Call to Treason - Tom Clancy [126]
"I would prefer to meet you there," Rodgers said. "There are a few things I have to do first."
"I can wait if you'd like."
"Your steaks will burn," Rodgers said. "I'll catch up with you. Maybe we can have a drink later."
"I would like that," Stone replied.
The convention manager continued down the corridor to his room. As he opened the door, he glanced to his left. Rodgers went to Kat's door and knocked. He did not attempt to conceal it. Was that innocent or meant to inspire concern? Stone could not be sure, and that frustrated him. More than the conversation, Stone did not like the man himself.
Rodgers had launched salvos from his moral high ground. When Link spoke, it was with persuasive author-A ity. This man lectured, as if there was no correct opinion other than his own.
Not that it mattered. He had learned what he needed to learn.
Mike Rodgers was not an ally. And if he was not an ally, then moderate or not, war hero notwithstanding, there was only one thing he could be: an enemy.
* * *
FORTY-FIVE
San Diego, California Wednesday, 1:16 p.m.
When Mike Rodgers was thirteen years old, a local Connecticut YMCA organized chess games against a local grand master. Rodgers got to play one of those games, and won. The reason he won was simple: apart from knowing how to move the pieces, Rodgers had no concept of chess strategy. As his opening move, he developed the pawn that sat in relative anonymity in front of the queen's rook. He liked rooks or castles, as he preferred to call them. That sounded more militaristic.
He liked their sweep, their power. He wanted to get them out of their corner and ready for the fray. The grand master responded with Sokolsky's opening. But Rodgers's unorthodox move, located so far from the center of the board, unbalanced virtually every classic attack pattern for black. The grand master resigned the match after sixteen chaotic moves.
As Rodgers knocked at Kat's door, he had to admit that what Eric Stone had just mounted was the clumsiest, most amateurish psyops probe he had ever experienced. In and of itself, it made Rodgers doubt that these people could be responsible for any kind of conspiracy. Yet, in a way, that was also what made them dangerous. They fit no profiles. They were unpredictable.

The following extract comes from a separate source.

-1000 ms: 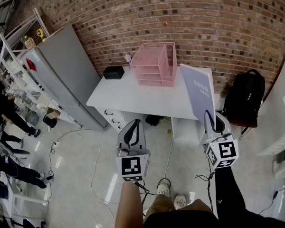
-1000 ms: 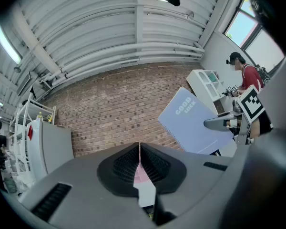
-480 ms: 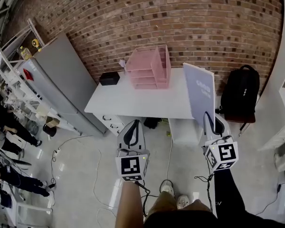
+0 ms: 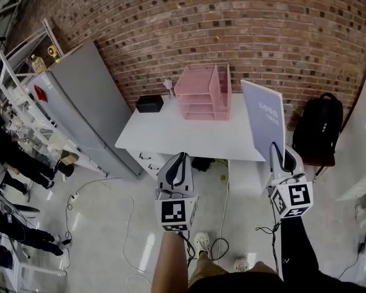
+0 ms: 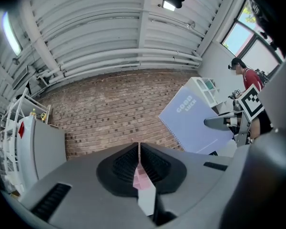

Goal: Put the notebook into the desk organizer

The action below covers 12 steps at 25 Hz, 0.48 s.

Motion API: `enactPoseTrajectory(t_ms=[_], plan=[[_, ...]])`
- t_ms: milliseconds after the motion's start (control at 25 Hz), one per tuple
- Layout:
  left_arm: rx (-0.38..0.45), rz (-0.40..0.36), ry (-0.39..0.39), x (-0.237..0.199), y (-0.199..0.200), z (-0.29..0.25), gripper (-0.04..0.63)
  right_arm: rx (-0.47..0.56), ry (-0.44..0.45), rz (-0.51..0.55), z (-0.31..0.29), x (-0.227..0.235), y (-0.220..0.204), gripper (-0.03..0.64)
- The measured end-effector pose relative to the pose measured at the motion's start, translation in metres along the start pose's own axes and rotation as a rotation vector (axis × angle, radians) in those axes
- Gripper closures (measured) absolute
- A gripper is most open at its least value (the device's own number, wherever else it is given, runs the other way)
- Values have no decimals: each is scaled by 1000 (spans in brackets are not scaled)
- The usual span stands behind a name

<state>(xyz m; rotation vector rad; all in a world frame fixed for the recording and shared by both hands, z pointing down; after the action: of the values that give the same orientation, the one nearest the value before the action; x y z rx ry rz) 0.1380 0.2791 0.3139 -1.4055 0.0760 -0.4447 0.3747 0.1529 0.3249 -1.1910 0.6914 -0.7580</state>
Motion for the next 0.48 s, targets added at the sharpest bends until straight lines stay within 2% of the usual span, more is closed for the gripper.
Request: enactPoseTrajectory(t_ms=[480], plan=[[17,22,-125,-81,-39,-114,591,-14,-105,17,-124,-21,-28,588]])
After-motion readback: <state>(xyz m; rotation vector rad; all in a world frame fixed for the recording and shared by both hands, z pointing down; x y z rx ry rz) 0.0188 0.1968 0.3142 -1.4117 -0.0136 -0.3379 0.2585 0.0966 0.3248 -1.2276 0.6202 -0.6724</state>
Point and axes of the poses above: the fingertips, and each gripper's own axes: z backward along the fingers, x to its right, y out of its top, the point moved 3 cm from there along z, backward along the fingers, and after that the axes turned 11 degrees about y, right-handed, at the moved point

Kat answered the door. She was impatient, from her eyes to the cock of her hips. "Yes, General?"
"I need to talk to you," he said. He walked around her and entered the room.
"By all means," she said sarcastically. "Come in."
"Sorry, but I did not want to stand there discussing this with Eric Stone watching and possibly listening."
Kat let the door shut. "Why would Eric be listening? Could it be he is worried that you're a loose cannon, dangerous to have at the convention?"
"No. He thinks I am concealing information. And he's right."
"What information?"
"That Detective Howell is being framed, and Stone may be involved in that," Rodgers said.
"Framed how, and to do what?"
"He was tipped off to be at your apartment," Rodgers said. "As for how about fifteen years ago, he had an affair with a fellow coast guard cadet."
"So he's gay. Who cares?"
"That isn't quite the entirety of it," Rodgers said. "The other young man obviously had second thoughts and claimed he was seduced. Howell took the rap. Because Howell had seniority, the affair was deemed consensual by virtue of force majeure, a mild reprimand, but it went on Howell's psych profile, which was sealed."
"Until someone opened it."
"Yes," Rodgers said. "Someone who had access to military files."
"Meaning Admiral Link."
"Perhaps," Rodgers admitted. "Since I doubt the admiral would tell us whether this is true, there is only one way to find out. We have to ask Detective Howell."
"Why do you need me to do that?" Kat asked.